There's no universal "good" value—it depends on the ecosystem type. Typical ranges: coral reefs 3.0-4.5, tropical forests 3.5-5.0, temperate forests 1.5-3.5, grasslands 1.0-3.0, agricultural fields 0.3-1.0, heavily polluted water 0.0-0.5. A declining H' over time indicates biodiversity loss, which is more diagnostically useful than any single threshold.
H' combines species richness and evenness into one number. Two communities can have identical H' but very different structures: one might have 5 equally common species, another 10 species with one dominant and 9 rare ones. Evenness (J) separates these cases. J near 1.0 means individuals are evenly distributed; J near 0 means one species dominates.
The choice of logarithm base is conventional and doesn't affect comparisons within the same base. Natural log (ln, base e) is standard in ecology and gives values in "nats." Log base 2 gives values in "bits" (information theory convention). Log base 10 gives values in "decits." Always specify which base you use when reporting H' values, or comparisons are meaningless.

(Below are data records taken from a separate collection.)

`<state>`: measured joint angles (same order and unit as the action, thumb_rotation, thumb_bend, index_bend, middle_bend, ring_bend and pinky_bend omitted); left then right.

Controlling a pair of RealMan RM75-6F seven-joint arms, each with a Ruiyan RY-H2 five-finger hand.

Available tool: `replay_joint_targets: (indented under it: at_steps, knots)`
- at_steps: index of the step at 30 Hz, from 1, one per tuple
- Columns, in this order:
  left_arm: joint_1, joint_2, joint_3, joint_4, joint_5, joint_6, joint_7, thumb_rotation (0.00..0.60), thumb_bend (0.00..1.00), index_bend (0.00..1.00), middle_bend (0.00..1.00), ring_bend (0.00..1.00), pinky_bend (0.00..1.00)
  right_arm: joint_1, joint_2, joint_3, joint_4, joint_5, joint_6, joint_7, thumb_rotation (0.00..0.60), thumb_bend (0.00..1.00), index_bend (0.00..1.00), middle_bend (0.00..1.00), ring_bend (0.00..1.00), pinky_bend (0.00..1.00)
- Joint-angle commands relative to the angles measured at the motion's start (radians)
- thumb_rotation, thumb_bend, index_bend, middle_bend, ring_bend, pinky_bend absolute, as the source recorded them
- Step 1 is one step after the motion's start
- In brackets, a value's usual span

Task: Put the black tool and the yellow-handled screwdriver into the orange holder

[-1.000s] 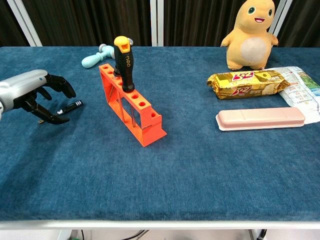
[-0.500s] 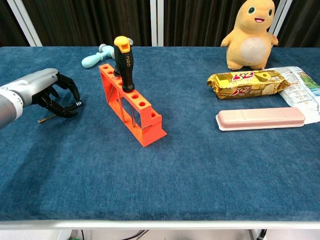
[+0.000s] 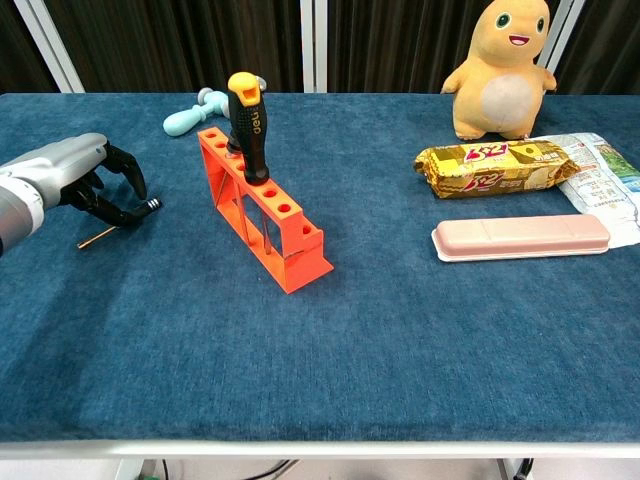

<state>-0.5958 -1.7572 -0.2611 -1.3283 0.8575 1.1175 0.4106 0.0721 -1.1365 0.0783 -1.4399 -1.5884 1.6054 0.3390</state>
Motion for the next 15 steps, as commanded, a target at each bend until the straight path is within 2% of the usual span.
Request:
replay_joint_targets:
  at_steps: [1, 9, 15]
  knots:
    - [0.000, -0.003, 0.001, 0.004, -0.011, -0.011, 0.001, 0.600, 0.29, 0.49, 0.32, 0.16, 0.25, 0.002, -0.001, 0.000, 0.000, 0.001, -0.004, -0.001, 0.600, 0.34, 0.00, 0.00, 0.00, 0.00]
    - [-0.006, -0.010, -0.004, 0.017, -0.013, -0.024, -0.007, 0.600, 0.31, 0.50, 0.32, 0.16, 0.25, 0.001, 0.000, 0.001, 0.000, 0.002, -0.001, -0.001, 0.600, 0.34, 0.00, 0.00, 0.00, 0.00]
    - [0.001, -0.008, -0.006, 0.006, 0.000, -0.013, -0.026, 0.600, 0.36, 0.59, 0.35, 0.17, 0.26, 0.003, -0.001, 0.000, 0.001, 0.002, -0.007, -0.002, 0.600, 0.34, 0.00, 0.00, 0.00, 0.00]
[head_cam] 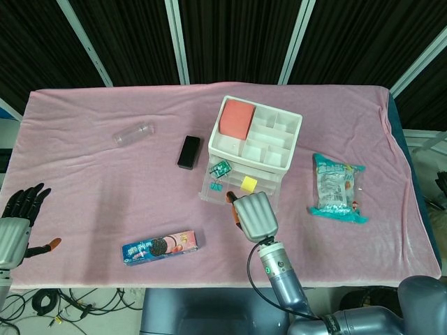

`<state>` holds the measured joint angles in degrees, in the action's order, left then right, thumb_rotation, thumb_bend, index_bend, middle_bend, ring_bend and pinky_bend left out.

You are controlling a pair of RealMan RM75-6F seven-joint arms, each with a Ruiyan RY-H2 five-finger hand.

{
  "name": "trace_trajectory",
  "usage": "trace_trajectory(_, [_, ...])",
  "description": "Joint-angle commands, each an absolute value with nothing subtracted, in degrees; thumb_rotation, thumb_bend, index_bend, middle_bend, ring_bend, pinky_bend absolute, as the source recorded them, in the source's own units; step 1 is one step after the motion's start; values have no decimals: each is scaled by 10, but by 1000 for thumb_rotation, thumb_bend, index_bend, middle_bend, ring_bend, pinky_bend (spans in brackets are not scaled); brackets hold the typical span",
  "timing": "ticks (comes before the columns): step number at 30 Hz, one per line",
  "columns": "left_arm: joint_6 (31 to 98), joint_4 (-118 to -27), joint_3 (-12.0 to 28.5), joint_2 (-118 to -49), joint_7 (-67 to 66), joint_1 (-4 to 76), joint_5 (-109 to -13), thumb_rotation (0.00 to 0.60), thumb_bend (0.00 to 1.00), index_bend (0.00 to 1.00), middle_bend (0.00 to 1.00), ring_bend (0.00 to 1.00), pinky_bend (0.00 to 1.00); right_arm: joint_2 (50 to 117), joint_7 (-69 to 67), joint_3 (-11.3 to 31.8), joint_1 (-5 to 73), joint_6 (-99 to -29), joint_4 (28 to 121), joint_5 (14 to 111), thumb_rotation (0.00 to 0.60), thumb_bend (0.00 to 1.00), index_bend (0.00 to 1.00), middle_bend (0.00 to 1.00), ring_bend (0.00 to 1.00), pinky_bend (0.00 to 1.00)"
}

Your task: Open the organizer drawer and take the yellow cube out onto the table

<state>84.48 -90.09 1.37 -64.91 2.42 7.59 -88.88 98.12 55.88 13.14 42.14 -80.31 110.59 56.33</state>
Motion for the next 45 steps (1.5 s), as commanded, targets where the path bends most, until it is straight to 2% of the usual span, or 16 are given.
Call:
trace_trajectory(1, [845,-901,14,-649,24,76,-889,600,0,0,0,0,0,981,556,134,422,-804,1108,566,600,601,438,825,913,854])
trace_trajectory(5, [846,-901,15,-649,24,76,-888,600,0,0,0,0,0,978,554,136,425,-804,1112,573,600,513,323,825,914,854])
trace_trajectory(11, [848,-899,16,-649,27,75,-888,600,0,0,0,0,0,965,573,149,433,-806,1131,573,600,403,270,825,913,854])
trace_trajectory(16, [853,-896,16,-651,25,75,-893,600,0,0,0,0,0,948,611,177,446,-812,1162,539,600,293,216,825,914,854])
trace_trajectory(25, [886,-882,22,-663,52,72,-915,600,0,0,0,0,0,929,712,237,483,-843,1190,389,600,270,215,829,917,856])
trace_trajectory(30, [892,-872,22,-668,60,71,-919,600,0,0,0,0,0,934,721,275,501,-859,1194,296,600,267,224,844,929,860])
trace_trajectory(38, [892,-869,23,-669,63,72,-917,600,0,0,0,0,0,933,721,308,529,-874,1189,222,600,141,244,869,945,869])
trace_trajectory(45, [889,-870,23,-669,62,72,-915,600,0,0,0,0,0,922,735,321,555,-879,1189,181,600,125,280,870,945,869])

Both measure diversity but weigh species differently. Shannon is more sensitive to rare species (every species contributes to H' via its proportion). Simpson's Index (D = 1 − Σpᵢ²) is more sensitive to dominant species—it measures the probability that two randomly chosen individuals are different species. For fully characterized communities, they usually agree on which is more diverse.
Absolutely. It's used in: genomics (diversity of gene sequences), linguistics (vocabulary diversity), economics (market concentration), sociology (cultural diversity), and information theory (data compression). Any system describable as a collection of distinct types with frequencies can be measured with Shannon entropy.
H' is sensitive to sample size—undersampling systematically underestimates diversity because rare species are missed. A general guideline: sample at least 200 individuals for communities with <20 species, or use rarefaction to standardize comparisons across unequal sample sizes. The accumulation curve (H' vs. sample size) should plateau before you trust the estimate.